Showing posts with label gnome-settings-daemon. Show all posts
Showing posts with label gnome-settings-daemon. Show all posts

Wednesday, 20 October 2021

PSA: gnome-settings-daemon's MediaKeys API is going away

 In 2007, Jan Arne Petersen added a D-Bus API to what was still pretty much an import into gnome-control-center of the "acme" utility I wrote to have all the keys on my iBook working.

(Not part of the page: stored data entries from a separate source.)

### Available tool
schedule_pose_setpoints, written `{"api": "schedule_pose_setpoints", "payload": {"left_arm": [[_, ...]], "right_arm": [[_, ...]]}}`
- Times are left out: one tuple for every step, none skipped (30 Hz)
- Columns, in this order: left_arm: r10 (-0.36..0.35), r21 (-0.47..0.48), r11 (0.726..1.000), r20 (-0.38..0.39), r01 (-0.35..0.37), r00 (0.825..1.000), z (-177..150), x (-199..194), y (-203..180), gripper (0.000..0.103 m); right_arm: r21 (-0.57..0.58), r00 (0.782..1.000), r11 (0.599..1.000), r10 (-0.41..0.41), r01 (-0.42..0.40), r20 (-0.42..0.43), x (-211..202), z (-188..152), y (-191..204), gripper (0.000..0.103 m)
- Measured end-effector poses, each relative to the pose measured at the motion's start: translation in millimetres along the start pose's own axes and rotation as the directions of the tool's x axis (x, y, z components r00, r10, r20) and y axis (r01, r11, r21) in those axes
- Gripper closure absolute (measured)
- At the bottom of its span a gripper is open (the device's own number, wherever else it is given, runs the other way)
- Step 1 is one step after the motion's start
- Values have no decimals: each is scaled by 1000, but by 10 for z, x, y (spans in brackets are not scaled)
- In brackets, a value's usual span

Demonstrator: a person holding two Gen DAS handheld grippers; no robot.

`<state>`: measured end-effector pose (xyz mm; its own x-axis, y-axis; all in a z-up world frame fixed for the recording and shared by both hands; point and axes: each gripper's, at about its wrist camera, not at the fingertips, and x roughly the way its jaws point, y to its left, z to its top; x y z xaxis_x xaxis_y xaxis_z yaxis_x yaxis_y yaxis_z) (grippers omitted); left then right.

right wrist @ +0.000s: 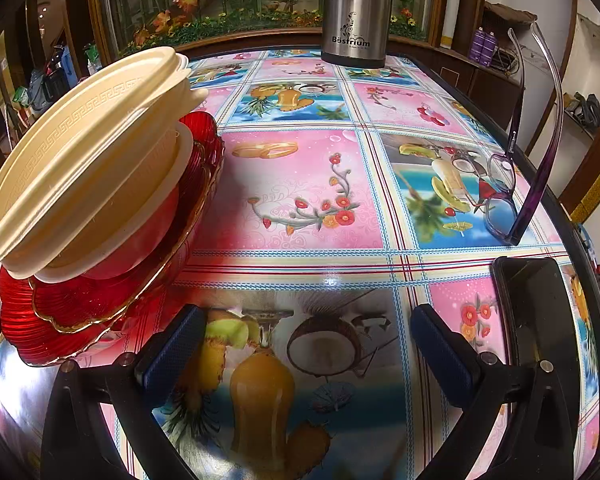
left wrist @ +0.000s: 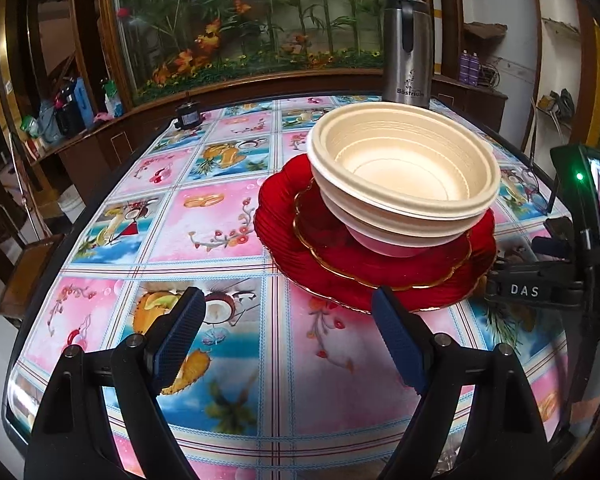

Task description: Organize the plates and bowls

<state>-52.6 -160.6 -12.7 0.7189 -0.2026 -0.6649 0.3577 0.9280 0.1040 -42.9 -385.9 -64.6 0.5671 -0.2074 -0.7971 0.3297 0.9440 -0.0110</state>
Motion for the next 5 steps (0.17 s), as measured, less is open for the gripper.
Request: {"api": "schedule_pose_setpoints", "payload": {"left_arm": [[-9, 8, 1000, -2, 9, 1000, -8, -15, -21, 17], [-12, 14, 1000, -4, 12, 1000, -16, -27, -35, 17], [-11, 20, 1000, -4, 11, 1000, -22, -38, -41, 17], [-8, 26, 1000, -4, 8, 1000, -27, -53, -51, 17], [-7, 29, 1000, -7, 8, 1000, -29, -62, -45, 17]], "right_arm": [[0, 1000, 1000, 0, 0, 0, -1, 1, 1, 0], [0, 1000, 1000, 0, 0, 0, -2, 2, 2, 0], [0, 1000, 1000, 0, 0, 0, 0, 0, -1, 0], [0, 1000, 1000, 0, 0, 0, 0, 2, 0, 0], [0, 1000, 1000, 0, 0, 0, -1, 3, 2, 0]]}}
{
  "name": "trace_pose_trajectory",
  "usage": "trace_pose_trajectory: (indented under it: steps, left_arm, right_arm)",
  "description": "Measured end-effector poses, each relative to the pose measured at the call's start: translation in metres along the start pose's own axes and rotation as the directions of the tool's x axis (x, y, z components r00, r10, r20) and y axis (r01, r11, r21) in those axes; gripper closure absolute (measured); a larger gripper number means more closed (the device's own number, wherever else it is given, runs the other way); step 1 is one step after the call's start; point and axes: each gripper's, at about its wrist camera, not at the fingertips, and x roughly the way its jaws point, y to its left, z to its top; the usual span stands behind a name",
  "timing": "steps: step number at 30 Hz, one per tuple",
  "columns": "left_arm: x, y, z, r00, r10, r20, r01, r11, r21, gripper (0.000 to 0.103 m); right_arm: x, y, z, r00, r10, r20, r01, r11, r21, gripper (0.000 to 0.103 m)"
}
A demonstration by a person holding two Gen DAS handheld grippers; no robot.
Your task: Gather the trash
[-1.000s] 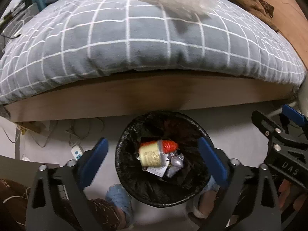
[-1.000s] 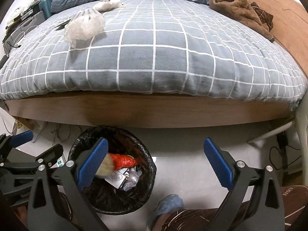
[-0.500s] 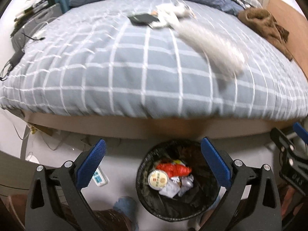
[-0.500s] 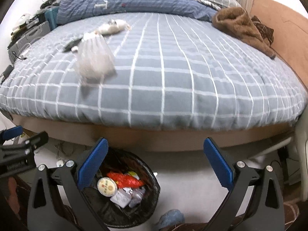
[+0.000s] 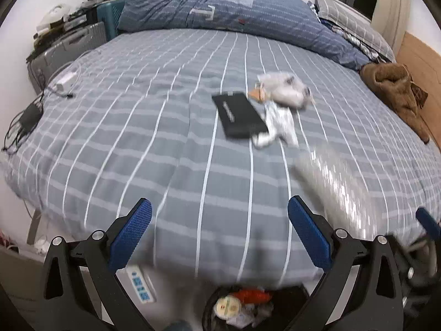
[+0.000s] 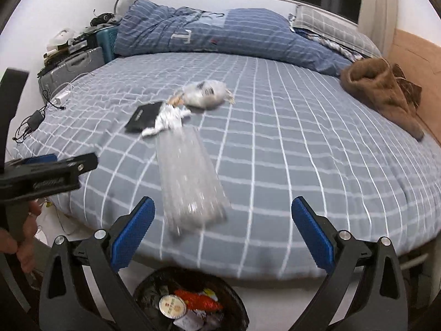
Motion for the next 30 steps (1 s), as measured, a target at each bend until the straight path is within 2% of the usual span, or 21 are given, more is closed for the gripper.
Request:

It switched the code away from remapping keyboard keys to "XF86Audio*", to expecting players to contact the D-Bus daemon and ask to be forwarded key events.

 

Multimedia keys circa 2003

In 2013, we added support for controlling media players using MPRIS, as another interface. Fast-forward to 2021, and MPRIS support is ubiquitous, whether in free software, proprietary applications or even browsers. So we'll be parting with the "org.gnome.SettingsDaemon.MediaKeys" D-Bus API. If your application still wants to work with older versions of GNOME, it is recommended to at least quiet the MediaKeys API's unavailability.

 

Multimedia keys in 2021
 

TL;DR: Remove code that relies on gnome-settings-daemon's MediaKeys API, make sure to add MPRIS support to your app.

Tuesday, 9 August 2016

Blog backlog, Post 4, Headset fixes for Dell machines

At the bottom of the release notes for GNOME 3.20, you might have seen the line:
If you plug in an audio device (such as a headset, headphones or microphone) and it cannot be identified, you will now be asked what kind of device it is. This addresses an issue that prevented headsets and microphones being used on many Dell computers.
Before I start explaining what this does, as a picture is worth a thousand words:


This selection dialogue is one you will get on some laptops and desktop machines when the hardware is not able to detect whether the plugged in device is headphones, a microphone, or a combination of both, probably because it doesn't have an impedance detection circuit to figure that out.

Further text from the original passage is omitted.